Passammo il resto della colazione ridendo e facendo battute. Chuck era un tipo simpatico ma Minho batteva tutti! A mio parere diceva barzellette squallide ma almeno erano divertenti e facevano morire dal ridere.
Molti Radurai se ne andarono a lavorare, feci lo stesso anche io: mi alzai dal tavolo ed entrai in cucina. Frypan stava pulendo delle pentole.

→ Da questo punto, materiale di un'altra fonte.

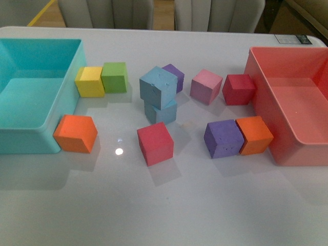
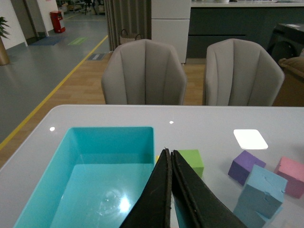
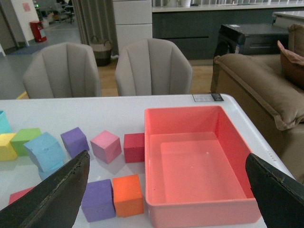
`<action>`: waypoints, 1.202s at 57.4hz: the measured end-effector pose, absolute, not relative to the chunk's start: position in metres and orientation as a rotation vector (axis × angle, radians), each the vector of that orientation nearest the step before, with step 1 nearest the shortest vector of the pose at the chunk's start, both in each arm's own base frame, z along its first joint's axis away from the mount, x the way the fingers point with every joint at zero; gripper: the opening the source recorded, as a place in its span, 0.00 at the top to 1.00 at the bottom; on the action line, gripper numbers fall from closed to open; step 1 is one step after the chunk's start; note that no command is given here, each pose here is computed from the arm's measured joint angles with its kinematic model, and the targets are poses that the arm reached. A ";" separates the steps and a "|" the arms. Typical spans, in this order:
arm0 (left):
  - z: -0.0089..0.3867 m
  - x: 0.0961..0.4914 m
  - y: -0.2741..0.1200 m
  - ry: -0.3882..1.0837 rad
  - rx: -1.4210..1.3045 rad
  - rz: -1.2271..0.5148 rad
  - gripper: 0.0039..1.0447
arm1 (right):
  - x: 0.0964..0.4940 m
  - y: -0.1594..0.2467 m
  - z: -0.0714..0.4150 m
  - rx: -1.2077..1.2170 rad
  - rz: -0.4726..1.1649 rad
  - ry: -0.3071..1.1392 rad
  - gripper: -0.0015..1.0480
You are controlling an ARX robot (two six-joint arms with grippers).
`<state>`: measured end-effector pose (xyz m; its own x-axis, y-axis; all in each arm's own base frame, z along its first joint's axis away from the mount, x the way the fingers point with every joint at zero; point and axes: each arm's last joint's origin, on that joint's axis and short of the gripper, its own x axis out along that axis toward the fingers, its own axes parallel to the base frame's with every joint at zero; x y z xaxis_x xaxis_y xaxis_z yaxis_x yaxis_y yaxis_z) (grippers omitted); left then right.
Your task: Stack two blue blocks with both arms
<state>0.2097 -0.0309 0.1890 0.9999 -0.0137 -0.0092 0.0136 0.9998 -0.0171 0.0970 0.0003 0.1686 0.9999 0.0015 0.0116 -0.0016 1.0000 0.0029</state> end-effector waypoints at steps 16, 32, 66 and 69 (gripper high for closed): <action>0.179 0.178 -0.016 0.011 -0.010 -0.003 0.99 | 0.097 0.000 0.169 0.003 0.003 -0.012 0.09; 0.168 0.156 0.000 -0.005 -0.010 0.005 0.99 | 0.097 0.000 0.169 0.003 0.003 -0.012 0.09; 0.171 0.124 0.000 -0.012 -0.009 -0.004 0.99 | 0.097 0.000 0.169 0.003 0.003 -0.012 0.09; 0.171 0.122 0.000 -0.013 -0.009 -0.004 0.99 | 0.097 0.000 0.169 0.003 0.003 -0.012 0.09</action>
<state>0.1220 -0.0004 0.1710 0.9999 -0.0038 0.0132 0.0039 1.0000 -0.0090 0.0970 0.0003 0.1686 0.9999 0.0031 0.0116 -0.0031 1.0000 0.0029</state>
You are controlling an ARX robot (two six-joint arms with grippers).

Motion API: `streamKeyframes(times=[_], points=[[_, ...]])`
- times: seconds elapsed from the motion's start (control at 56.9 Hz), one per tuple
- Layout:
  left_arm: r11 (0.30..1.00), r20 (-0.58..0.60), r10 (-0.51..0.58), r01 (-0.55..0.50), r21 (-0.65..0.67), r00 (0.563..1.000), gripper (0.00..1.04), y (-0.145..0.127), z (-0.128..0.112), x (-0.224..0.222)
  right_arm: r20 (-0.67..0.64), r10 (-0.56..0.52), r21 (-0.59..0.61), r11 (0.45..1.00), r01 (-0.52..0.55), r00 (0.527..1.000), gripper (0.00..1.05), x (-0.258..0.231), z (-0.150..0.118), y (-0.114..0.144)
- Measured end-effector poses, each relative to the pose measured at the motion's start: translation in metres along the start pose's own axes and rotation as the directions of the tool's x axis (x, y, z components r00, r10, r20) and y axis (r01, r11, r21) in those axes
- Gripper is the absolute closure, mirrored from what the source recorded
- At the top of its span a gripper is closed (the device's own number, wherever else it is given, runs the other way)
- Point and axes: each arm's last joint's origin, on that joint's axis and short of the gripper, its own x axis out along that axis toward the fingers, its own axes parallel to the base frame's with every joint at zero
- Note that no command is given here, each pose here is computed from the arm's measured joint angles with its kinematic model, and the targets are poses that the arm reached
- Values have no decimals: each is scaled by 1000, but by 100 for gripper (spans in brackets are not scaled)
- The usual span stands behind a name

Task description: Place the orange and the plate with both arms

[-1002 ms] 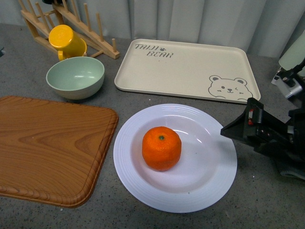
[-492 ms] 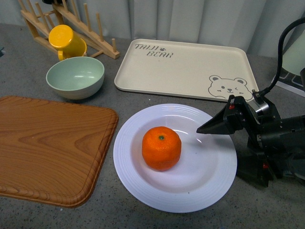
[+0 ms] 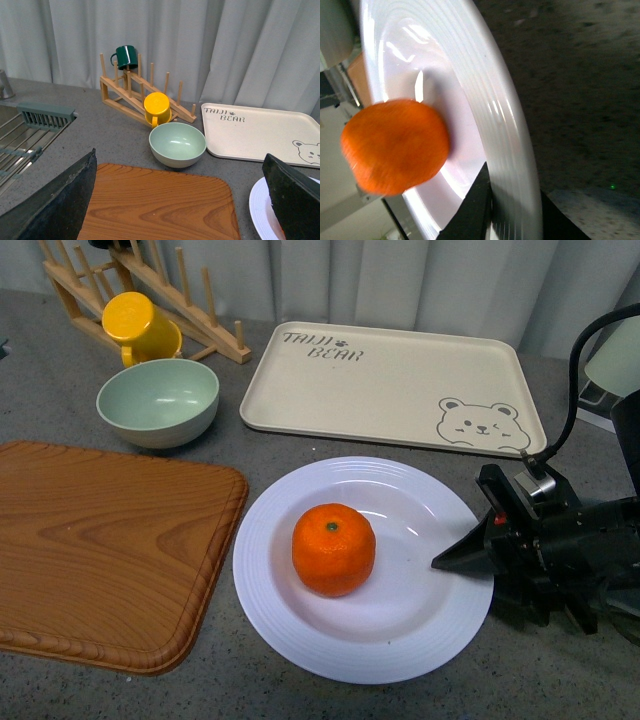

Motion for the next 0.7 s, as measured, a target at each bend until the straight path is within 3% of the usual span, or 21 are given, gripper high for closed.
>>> streamKeyframes(times=[0.088, 0.44, 0.703], points=[[1000, 0, 0, 0, 0, 1000, 7, 0, 0, 0, -7, 22, -30, 999, -22, 1000, 101, -1, 3, 5], [1000, 0, 0, 0, 0, 1000, 7, 0, 0, 0, 6, 56, -53, 997, -56, 998, 101, -1, 3, 6], [1000, 0, 0, 0, 0, 1000, 7, 0, 0, 0, 87, 178, -96, 981, -170, 980, 101, -12, 2, 14]])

"Hey Frypan, oggi lavorerò con te."

"Si, potresti portarmi i piatti?" chiese senza staccare gli occhi dalle pentole.

"Certo."

Uscii e ne presi due, poi ritornai indietro e li appoggiai su uno spazio vuoto nel lavello.
Considerando il fatto che c'erano circa una cinquantina di ragazzi, se fossi andata avanti prendendo sue soli piatti alla volta avrei fatto avanti e indietro per venticinque volte o piú.
Sulla base di questo pensiero, raccolsi piú piatti per fare meno "viaggi", stando ovviamente attenta a non farli cadere. Ringraziai mentalmente i ragazzi per aver spazzolato a dovere i piatti cosí non mi era toccato svuotare quest'ultimi da eventuali avanzi.

"Grazie." mi ringrazió il cuoco non appena posai gli ultimi piatti sul lavandino. "Ora mi servirebbe una mano per lavarli. Io lavo, tu sciugi."

"Ok, mi va bene."

Il cuoco sciacquó un piatto, me lo porse e io lo asciugai.
Lava, asciuga. Lava, asciuga. Ció andò avanti per un altra cinquantina di volte.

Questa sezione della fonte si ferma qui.